-- What you should do --
At the line with "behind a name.", start repeating the data, and continue line by line through the final line, exactly.

-- Provided data --
################

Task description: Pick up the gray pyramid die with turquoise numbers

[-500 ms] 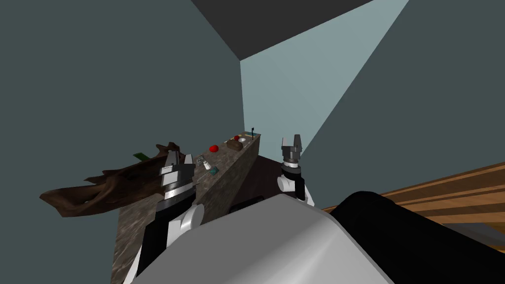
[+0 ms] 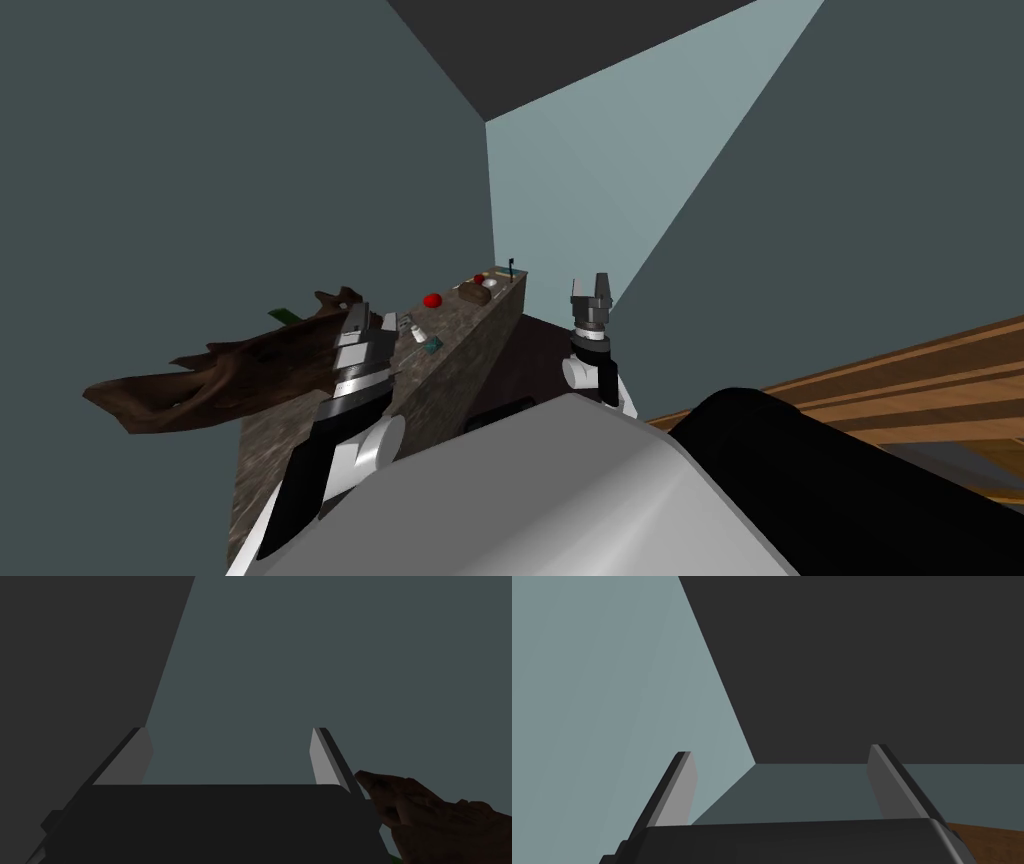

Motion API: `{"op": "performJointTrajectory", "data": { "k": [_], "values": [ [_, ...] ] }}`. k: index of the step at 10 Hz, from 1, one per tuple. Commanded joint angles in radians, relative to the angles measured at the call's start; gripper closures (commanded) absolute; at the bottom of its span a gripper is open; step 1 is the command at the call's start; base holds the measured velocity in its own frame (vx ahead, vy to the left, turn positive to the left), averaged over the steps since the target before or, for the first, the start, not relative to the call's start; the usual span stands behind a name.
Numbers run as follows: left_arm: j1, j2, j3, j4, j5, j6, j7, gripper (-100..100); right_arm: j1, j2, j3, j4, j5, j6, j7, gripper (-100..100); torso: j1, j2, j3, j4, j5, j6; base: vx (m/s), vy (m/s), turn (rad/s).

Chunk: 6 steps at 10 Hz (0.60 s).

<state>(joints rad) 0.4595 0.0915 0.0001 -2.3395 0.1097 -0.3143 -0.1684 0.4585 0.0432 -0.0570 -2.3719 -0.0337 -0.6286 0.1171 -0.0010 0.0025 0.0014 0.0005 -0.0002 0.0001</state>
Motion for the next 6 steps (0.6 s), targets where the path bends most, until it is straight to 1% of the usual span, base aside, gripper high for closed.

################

-- Response to the task --
Motion API: `{"op": "performJointTrajectory", "data": { "k": [_], "values": [ [_, ...] ] }}`. k: index of the step at 10 Hz, from 1, one per tuple. Commanded joint angles in radians, relative to the angles measured at the call's start; gripper closures (commanded) absolute; at the bottom of its span a gripper is open; step 1 is the command at the call's start; base holds the measured velocity in its own frame (vx ahead, vy to the left, turn positive to the left), averaged over the steps since the target before or, for the first, the start, not relative to the call's start; the usual span stands behind a name.
Numbers run as follows: left_arm: j1, j2, j3, j4, j5, j6, j7, gripper (-100..100); right_arm: j1, j2, j3, j4, j5, j6, j7, gripper (-100..100); torso: j1, j2, j3, j4, j5, j6; base: vx (m/s), vy (m/s), turn (rad/s).

Chunk: 6 steps at 10 Hz (0.60 s).

<state>(joints rad) 0.4595 0.0915 0.0001 -2.3395 0.1097 -0.3143 -0.1684 0.4585 0.0432 -0.0570 -2.3719 -0.0337 -0.6286 0.1171 -0.0010 0.0025 0.0014 0.0005 -0.0002 0.0001</state>
Motion for the next 6 steps (0.6 s), targets where the path bends most, until it is straight to 1% of the usual span, base aside, gripper high for closed.

No more output remains.